Subtitle error
"Ppens door for more plaintiffs in class-action case"
A US judge has issued a ruling that will expand the pool of drivers who can take part in a class action lawsuit against dial-a-ride giant Uber. Judge Edward Chen of the Northern California US District Court said that an agreement Uber had signed with drivers from 2014 to 2015 containing an opt-out clause in the class action …
It is mind boggling that there can be clauses in contracts which limit legal redress for employer abuses (I know uber would say partner but the same bloggling still applies). This smacks a little of EULA, stick any old crap in there and hope that it intimidates users and never gets tested in court.
I get so frustrated when I see articles about Uber, because the idea of getting a cab for a fixed price etc was so badly needed. However, the piss-poor way it has gone about it, breaking laws, using unfair contracts, and generally behaving like a corporate twat has given the whole concept a very bad reputation. Are there any similar services that are not behaving in a way that shows that capitalism always degenerates into bullying and arse-holeishness, but don't get the same amount of press because they are not permanently in court or arguing with regulators?
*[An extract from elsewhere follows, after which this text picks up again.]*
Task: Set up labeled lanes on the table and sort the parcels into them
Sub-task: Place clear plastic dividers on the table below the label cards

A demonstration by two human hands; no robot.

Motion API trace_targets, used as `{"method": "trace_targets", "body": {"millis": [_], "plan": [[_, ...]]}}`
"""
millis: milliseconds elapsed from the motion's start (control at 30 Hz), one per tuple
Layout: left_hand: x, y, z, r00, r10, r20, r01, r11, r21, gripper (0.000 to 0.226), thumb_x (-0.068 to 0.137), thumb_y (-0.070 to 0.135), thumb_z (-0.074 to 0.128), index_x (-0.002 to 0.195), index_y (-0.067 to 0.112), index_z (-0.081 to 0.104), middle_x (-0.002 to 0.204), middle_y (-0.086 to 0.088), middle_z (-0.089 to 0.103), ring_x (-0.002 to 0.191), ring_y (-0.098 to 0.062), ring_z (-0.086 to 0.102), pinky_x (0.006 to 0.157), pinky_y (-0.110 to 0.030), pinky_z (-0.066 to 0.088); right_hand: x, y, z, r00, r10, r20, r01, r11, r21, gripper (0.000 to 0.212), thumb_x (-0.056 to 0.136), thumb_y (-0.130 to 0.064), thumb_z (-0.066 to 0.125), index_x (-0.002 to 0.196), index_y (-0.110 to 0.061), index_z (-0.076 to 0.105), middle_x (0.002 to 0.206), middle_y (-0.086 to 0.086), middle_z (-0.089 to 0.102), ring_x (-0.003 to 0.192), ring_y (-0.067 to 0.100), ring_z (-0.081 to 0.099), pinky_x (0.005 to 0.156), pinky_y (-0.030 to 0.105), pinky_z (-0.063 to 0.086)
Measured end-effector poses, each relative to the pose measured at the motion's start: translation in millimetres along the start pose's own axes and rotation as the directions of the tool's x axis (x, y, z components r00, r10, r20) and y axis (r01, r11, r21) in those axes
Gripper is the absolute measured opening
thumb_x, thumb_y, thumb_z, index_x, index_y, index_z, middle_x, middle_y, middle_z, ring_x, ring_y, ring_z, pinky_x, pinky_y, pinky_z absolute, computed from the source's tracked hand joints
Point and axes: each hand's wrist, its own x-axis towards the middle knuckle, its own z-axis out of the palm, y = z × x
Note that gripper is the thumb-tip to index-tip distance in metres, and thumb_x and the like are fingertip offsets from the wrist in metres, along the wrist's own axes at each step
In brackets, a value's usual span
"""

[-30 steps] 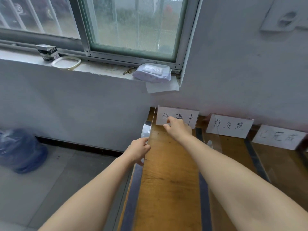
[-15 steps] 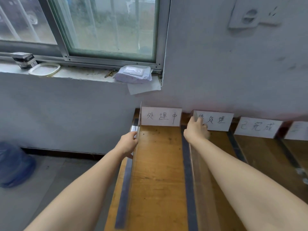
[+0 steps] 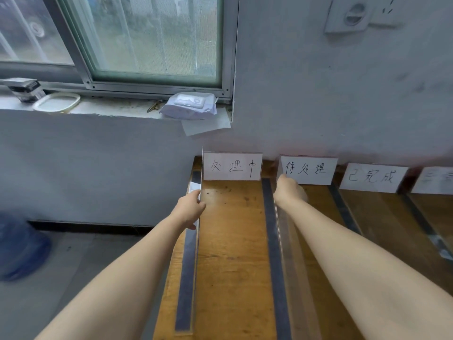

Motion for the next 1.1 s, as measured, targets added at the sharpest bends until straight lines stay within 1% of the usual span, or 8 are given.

I think you have actually just summarised the entire USP of the "disruptors". A hundred years ago the US trusts led to anti-trust laws by their rapacious behaviour, unfortunately the narrative now is that we have "moved on" (i.e. politically far to the right) from those days and so regulation is now a dirty word. Meanwhile, as Piketty points out, we are in a new Roman era where more and more of the assets move to smaller and smaller numbers of the ruling class. T S Eliot once described us as living in an "age that advances progressively backwards" and I think he had a point.
When the idea was part-time workers, mums, students etc (i.e. 'nice ordinary people') would drive their nice cars for Uber as a way to get cash, and you'd have a ride at a good price (unless rides were scarce, in which case you'd pay through the nose), it was appealing. As it turned out, and oh who could have predicted it, poor people with clapped-out cars desperate to put in as many hours as they could without dropping dead signed up and did the actual driving. Now they need legal protection, because the company is doing its best to treat them like amateurs when it's these people's only job.
The fact that the 'inventors' of the idea are gazillionaires, while the drivers are denied the most basic labour rights, confirms to me that the new wonderful world of internet businesses is right back in the 1890s. But where are our muck-rakers and social activists?
" ...a profound effect on the entire ride-sharing industry,.."
It's not "ride-sharing" just because marketing and user classholes wanna purport its touchy-feely-ness. It's a frickin taxicab service with a much better ordering system for people that want to "feel" they have a chauffeur. Perhaps we can go all *hippy and call it a "streamlined hitchhiking", but that would break a bunch of other specific US state's laws.
Perhaps cab companies et, al should sign up as Uber drivers and do a direct gig comparison, at least for their own education of the system. I'd imagine Uber has some BS about not having a car that looks like a cab... which would lend weight to my "user classhole" definition. Imagine a fully advert ladened yellow-cab showing up and claiming to be your Uber car. You might as well cut a run into your nylons and scuff your patent leathers right there.
All this being said, what's to stop people from (eventually) collecting drivers details, having a phone book of trusted drivers (ex-Uber drivers), and calling/txting them for a ride when you need one? I imagine Uber will eventually fail from the tech-fad factor graces, redundancy and even smarter users/websites. Then again, *users seemingly aren't trying to get smarter... perhaps lazier... "Ride sharing" my arse.